If I could live in any East Asian nation at any time, I would like to live in Japan during the Meiji Period. Before this time Japan experienced a several century period of isolation where no one could leave and no one could enter the country, with the only exception being the Dutch at the port of what is now Nagasaki. And so life would go on this way until 1853, when a squadron United States Navy vessels headed by Commodore Matthew Perry arrived in Edo harbor. After lengthy negotiations, the Tokugawa shogunate opened the borders of Japan to the outside, and foreign powers started pouring in.

At the time the the various classes of Japan began to shift in their power dynamics; many of the once mighty Samurai class becoming poorer than the farmers and merchants they used to look down upon. While many benefited from the changes, discontent stirred in the southern portion of the nation. The prefectures of Choshu and Satsuma took up arms against the Shogunate, and with limited outside assistance from the British, overthrew it and restored the emperor as head of the nation.

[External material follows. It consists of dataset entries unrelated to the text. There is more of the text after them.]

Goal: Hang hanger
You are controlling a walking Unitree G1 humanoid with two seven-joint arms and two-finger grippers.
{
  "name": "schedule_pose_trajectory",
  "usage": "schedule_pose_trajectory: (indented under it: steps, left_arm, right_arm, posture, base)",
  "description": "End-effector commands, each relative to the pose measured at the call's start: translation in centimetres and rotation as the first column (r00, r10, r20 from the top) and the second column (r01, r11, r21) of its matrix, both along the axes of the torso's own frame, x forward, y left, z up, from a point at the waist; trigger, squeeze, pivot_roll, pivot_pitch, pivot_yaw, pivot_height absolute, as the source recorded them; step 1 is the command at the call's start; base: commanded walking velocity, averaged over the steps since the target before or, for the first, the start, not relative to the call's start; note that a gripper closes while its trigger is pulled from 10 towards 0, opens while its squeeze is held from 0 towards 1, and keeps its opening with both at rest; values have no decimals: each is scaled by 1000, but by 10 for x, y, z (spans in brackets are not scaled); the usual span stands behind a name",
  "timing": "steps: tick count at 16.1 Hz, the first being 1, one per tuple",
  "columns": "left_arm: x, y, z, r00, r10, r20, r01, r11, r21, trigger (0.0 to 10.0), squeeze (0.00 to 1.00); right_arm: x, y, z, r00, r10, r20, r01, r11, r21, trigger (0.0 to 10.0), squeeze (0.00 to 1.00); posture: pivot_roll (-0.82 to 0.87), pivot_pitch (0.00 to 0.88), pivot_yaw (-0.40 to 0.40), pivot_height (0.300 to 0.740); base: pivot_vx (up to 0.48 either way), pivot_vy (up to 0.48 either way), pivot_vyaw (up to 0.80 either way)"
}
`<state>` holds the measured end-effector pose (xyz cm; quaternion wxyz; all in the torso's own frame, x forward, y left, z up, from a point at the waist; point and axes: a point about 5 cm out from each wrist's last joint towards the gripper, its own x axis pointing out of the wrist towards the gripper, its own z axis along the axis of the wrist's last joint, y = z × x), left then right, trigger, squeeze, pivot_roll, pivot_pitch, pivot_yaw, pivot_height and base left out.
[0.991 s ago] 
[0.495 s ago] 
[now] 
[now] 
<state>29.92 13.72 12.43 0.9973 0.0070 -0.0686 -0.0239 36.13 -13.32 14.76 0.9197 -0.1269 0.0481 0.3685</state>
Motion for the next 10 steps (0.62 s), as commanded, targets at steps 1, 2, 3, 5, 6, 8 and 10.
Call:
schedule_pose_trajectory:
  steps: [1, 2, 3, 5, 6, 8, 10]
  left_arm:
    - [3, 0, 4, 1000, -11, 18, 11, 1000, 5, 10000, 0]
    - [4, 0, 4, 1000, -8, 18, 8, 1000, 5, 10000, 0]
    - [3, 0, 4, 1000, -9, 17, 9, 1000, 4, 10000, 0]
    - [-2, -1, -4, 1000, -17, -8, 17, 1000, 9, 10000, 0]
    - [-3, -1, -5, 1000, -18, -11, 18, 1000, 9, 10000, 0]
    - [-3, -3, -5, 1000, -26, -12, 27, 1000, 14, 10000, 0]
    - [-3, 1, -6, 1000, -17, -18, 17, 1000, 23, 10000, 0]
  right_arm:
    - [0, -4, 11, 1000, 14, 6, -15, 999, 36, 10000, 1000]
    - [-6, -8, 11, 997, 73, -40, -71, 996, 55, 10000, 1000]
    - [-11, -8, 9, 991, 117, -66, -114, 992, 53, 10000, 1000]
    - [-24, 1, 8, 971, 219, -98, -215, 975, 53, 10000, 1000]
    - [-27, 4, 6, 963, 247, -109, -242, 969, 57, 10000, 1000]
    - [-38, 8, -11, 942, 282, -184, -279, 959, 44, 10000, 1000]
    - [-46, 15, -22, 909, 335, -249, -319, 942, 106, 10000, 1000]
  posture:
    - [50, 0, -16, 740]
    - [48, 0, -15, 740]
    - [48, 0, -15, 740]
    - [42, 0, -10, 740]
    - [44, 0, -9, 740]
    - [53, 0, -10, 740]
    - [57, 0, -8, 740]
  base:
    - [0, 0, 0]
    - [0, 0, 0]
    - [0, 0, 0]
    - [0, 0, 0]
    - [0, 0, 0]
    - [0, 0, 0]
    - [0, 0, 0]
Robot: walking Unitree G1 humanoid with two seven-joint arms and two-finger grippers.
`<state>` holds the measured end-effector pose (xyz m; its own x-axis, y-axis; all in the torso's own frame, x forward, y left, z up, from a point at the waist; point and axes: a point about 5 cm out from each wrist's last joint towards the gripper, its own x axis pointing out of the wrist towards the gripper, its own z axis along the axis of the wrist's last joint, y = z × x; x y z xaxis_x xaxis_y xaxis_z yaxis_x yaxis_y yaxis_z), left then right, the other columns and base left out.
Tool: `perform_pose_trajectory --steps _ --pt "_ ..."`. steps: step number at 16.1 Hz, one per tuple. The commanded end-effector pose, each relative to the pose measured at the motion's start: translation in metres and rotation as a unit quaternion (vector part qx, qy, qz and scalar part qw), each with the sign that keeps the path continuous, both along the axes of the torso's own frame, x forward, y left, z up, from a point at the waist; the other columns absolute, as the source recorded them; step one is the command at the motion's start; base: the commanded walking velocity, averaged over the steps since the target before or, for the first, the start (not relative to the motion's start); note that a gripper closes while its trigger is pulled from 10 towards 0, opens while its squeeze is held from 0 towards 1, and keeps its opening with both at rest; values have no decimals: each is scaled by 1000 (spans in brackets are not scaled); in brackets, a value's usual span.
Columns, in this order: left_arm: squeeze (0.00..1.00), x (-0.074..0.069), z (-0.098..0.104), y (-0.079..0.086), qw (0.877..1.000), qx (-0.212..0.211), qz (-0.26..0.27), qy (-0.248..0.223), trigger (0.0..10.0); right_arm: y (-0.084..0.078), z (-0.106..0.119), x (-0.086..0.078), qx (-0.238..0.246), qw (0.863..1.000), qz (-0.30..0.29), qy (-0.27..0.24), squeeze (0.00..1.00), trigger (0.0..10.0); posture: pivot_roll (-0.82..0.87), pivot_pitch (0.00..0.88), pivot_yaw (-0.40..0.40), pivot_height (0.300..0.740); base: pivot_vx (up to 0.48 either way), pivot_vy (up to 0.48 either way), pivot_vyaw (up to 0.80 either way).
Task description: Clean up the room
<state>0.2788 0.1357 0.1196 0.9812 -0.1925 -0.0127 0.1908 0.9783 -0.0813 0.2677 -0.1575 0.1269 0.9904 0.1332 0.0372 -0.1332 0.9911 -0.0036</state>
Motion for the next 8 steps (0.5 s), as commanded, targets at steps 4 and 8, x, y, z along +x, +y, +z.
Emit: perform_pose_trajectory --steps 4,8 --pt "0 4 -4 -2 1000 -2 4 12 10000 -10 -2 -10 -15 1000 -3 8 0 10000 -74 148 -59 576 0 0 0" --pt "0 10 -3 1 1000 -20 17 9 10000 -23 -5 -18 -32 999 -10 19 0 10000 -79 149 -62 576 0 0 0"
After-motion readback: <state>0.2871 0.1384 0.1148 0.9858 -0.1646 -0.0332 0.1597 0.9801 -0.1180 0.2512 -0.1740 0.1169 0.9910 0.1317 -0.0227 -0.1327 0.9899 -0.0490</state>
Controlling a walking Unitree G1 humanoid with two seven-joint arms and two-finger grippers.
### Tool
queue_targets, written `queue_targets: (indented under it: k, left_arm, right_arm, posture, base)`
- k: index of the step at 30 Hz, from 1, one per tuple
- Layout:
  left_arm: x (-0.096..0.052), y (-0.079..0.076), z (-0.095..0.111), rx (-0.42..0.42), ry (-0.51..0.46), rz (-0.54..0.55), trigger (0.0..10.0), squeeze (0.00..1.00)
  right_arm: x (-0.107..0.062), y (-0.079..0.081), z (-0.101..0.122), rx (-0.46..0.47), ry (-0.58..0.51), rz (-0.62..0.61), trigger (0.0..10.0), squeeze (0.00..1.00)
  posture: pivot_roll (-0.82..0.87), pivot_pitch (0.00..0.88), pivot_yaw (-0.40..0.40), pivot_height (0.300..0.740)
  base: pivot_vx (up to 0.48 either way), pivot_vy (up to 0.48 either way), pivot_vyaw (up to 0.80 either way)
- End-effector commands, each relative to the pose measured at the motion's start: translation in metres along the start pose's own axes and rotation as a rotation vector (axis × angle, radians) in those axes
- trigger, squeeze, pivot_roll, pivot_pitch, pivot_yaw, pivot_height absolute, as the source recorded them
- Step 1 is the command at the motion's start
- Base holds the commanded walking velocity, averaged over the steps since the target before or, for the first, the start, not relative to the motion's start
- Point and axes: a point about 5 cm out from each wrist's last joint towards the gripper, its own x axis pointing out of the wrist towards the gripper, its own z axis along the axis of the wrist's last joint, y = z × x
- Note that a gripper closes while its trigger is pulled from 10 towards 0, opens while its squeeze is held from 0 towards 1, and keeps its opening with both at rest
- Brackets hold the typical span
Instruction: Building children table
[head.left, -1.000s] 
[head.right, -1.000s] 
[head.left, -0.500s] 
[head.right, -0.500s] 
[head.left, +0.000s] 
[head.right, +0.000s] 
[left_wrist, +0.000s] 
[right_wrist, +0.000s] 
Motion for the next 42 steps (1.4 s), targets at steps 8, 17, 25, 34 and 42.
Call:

A young Emperor Meiji set about limiting foreign influence, but did not restore the samurai class to a position of importance. He did however allow many of its members positions in his government and armed forces. After putting down the Satsuma Rebellion, he went on to oversee his nation’s rise to international prominence. The incredible feats of the Japanese in the Russo-Japanese War, and the utter destruction of the Russian Navy during the Battle of Tsushima Strait secured their place as a world power, avoiding the fate of a fractured and European dominated China.

In a matter of 40 years Japan went from a feudal 17th century nation to a modern constitutional monarchy. Steam locomotives, electricity, factories, coal powered warships, telegraph lines, western fashion, all contrasted with retained traditional aspects; surely this would make for an astounding era to live through.